From the first line to the last, repeat the data below exactly.

Segment Start: GIVEN INFORMATION

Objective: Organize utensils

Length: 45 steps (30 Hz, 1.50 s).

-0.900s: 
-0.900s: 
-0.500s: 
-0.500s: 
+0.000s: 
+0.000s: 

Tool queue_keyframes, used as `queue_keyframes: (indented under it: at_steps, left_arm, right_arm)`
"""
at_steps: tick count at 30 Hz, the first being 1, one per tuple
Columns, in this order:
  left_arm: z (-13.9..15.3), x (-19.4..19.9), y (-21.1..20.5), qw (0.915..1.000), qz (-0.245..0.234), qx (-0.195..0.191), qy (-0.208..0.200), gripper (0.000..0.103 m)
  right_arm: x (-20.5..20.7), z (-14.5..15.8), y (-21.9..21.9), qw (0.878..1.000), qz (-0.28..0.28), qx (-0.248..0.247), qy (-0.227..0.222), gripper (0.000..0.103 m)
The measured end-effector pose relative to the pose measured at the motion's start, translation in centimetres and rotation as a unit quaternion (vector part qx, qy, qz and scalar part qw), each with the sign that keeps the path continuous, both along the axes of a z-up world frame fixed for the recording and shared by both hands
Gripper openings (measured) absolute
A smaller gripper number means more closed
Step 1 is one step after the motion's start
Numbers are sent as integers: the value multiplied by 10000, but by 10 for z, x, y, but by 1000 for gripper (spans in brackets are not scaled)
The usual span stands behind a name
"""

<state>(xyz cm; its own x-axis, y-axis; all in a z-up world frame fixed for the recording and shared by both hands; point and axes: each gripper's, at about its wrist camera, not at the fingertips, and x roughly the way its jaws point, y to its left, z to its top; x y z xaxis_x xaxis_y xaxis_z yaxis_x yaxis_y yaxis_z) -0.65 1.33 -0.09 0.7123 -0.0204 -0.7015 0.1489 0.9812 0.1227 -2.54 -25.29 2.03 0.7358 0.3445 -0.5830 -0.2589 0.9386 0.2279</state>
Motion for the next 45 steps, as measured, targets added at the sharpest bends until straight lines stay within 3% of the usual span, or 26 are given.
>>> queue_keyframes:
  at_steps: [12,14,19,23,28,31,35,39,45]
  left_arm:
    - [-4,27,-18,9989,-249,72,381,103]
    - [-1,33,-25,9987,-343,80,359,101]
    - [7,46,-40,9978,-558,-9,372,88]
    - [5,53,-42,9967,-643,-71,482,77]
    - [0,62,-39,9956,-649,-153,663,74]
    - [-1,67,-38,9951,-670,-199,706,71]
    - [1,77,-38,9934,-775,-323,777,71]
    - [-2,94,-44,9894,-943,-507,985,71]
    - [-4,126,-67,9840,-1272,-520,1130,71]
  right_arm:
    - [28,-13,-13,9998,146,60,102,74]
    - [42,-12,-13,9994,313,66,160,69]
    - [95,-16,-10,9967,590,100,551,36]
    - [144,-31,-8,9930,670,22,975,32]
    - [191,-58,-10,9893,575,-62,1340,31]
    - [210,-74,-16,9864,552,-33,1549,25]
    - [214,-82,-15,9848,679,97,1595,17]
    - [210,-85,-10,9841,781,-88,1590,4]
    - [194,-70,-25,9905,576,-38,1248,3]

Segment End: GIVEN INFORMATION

SOLUTION TO THE EXERCISE:
Objective: Organize utensils

Length: 45 steps (30 Hz, 1.50 s).

-0.900s: 
-0.900s: 
-0.500s: 
-0.500s: 
+0.000s: 
+0.000s: 

Tool queue_keyframes, used as `queue_keyframes: (indented under it: at_steps, left_arm, right_arm)`
"""
at_steps: tick count at 30 Hz, the first being 1, one per tuple
Columns, in this order:
  left_arm: z (-13.9..15.3), x (-19.4..19.9), y (-21.1..20.5), qw (0.915..1.000), qz (-0.245..0.234), qx (-0.195..0.191), qy (-0.208..0.200), gripper (0.000..0.103 m)
  right_arm: x (-20.5..20.7), z (-14.5..15.8), y (-21.9..21.9), qw (0.878..1.000), qz (-0.28..0.28), qx (-0.248..0.247), qy (-0.227..0.222), gripper (0.000..0.103 m)
The measured end-effector pose relative to the pose measured at the motion's start, translation in centimetres and rotation as a unit quaternion (vector part qx, qy, qz and scalar part qw), each with the sign that keeps the path continuous, both along the axes of a z-up world frame fixed for the recording and shared by both hands
Gripper openings (measured) absolute
A smaller gripper number means more closed
Step 1 is one step after the motion's start
Numbers are sent as integers: the value multiplied by 10000, but by 10 for z, x, y, but by 1000 for gripper (spans in brackets are not scaled)
The usual span stands behind a name
"""

<state>(xyz cm; its own x-axis, y-axis; all in a z-up world frame fixed for the recording and shared by both hands; point and axes: each gripper's, at about its wrist camera, not at the fingertips, and x roughly the way its jaws point, y to its left, z to its top; x y z xaxis_x xaxis_y xaxis_z yaxis_x yaxis_y yaxis_z) -0.65 1.33 -0.09 0.7123 -0.0204 -0.7015 0.1489 0.9812 0.1227 -2.54 -25.29 2.03 0.7358 0.3445 -0.5830 -0.2589 0.9386 0.2279</state>
Motion for the next 45 steps, as measured, targets added at the sharpest bends until straight lines stay within 3% of the usual span, or 26 are given.
>>> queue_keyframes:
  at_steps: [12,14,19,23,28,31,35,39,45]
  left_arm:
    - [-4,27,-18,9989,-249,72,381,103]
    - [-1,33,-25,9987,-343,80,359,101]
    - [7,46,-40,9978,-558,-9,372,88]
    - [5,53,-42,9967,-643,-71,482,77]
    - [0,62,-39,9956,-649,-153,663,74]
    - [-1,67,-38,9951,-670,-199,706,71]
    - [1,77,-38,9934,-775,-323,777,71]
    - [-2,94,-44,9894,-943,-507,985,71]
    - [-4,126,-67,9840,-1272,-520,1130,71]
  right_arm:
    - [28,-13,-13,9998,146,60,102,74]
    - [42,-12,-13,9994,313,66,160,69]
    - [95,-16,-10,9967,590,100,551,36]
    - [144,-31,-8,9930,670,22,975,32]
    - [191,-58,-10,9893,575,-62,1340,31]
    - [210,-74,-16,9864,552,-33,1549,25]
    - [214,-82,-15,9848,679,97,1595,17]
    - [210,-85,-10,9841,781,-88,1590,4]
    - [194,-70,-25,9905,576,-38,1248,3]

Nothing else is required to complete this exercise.